REQUIREMENT: All of the lines below should be output exactly as shown.

DATASET EXCERPT:
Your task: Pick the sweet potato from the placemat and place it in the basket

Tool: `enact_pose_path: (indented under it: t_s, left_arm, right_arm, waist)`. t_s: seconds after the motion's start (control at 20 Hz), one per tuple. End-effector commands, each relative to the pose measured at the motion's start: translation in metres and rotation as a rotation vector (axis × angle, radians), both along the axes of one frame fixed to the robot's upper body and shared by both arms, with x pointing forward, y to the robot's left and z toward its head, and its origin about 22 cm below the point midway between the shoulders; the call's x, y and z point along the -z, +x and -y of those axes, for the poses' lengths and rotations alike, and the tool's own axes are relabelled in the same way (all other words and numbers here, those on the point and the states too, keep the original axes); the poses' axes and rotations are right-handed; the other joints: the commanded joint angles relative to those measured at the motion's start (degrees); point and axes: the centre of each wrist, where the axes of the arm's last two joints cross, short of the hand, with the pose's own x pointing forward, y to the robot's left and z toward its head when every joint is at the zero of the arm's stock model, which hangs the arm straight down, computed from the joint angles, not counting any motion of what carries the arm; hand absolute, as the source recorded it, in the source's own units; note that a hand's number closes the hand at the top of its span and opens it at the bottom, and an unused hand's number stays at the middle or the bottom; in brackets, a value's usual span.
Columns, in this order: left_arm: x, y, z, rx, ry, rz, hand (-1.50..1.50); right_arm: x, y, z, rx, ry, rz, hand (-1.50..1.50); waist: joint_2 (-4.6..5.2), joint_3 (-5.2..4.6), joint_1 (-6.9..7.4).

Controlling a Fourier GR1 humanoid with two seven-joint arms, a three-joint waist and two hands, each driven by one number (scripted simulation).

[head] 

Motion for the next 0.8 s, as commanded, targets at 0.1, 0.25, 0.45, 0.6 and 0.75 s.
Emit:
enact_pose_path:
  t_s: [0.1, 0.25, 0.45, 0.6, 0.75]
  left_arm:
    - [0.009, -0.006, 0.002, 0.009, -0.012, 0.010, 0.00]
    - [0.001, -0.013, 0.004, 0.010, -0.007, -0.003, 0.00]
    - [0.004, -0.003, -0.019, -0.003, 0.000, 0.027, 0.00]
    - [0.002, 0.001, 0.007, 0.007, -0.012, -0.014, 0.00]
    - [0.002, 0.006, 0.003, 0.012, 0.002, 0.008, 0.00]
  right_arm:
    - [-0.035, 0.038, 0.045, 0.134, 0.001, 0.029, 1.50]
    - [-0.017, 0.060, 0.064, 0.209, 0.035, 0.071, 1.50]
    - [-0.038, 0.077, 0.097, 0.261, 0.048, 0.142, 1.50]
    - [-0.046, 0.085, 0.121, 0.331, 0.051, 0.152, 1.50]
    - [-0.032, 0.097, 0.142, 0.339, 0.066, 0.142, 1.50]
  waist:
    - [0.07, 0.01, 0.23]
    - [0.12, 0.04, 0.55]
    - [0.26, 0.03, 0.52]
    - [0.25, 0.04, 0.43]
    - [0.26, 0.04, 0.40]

REPLY:
Your task: Pick the sweet potato from the placemat and place it in the basket

Tool: `enact_pose_path: (indented under it: t_s, left_arm, right_arm, waist)`. t_s: seconds after the motion's start (control at 20 Hz), one per tuple. End-effector commands, each relative to the pose measured at the motion's start: translation in metres and rotation as a rotation vector (axis × angle, radians), both along the axes of one frame fixed to the robot's upper body and shared by both arms, with x pointing forward, y to the robot's left and z toward its head, and its origin about 22 cm below the point midway between the shoulders; the call's x, y and z point along the -z, +x and -y of those axes, for the poses' lengths and rotations alike, and the tool's own axes are relabelled in the same way (all other words and numbers here, those on the point and the states too, keep the original axes); the poses' axes and rotations are right-handed; the other joints: the commanded joint angles relative to those measured at the motion's start (degrees); point and axes: the centre of each wrist, where the axes of the arm's last two joints cross, short of the hand, with the pose's own x pointing forward, y to the robot's left and z toward its head when every joint is at the zero of the arm's stock model, which hangs the arm straight down, computed from the joint angles, not counting any motion of what carries the arm; hand absolute, as the source recorded it, in the source's own units; note that a hand's number closes the hand at the top of its span and opens it at the bottom, and an unused hand's number stays at the middle or the bottom; in brackets, a value's usual span.
Columns, in this order: left_arm: x, y, z, rx, ry, rz, hand (-1.50..1.50); right_arm: x, y, z, rx, ry, rz, hand (-1.50..1.50); waist: joint_2 (-4.6..5.2), joint_3 (-5.2..4.6), joint_1 (-6.9..7.4).

Controlling a Fourier GR1 humanoid with two seven-joint arms, a three-joint waist and two hands, each driven by one number (scripted simulation).

[head] 

Motion for the next 0.8 s, as commanded, targets at 0.1, 0.25, 0.45, 0.6 and 0.75 s.
Emit:
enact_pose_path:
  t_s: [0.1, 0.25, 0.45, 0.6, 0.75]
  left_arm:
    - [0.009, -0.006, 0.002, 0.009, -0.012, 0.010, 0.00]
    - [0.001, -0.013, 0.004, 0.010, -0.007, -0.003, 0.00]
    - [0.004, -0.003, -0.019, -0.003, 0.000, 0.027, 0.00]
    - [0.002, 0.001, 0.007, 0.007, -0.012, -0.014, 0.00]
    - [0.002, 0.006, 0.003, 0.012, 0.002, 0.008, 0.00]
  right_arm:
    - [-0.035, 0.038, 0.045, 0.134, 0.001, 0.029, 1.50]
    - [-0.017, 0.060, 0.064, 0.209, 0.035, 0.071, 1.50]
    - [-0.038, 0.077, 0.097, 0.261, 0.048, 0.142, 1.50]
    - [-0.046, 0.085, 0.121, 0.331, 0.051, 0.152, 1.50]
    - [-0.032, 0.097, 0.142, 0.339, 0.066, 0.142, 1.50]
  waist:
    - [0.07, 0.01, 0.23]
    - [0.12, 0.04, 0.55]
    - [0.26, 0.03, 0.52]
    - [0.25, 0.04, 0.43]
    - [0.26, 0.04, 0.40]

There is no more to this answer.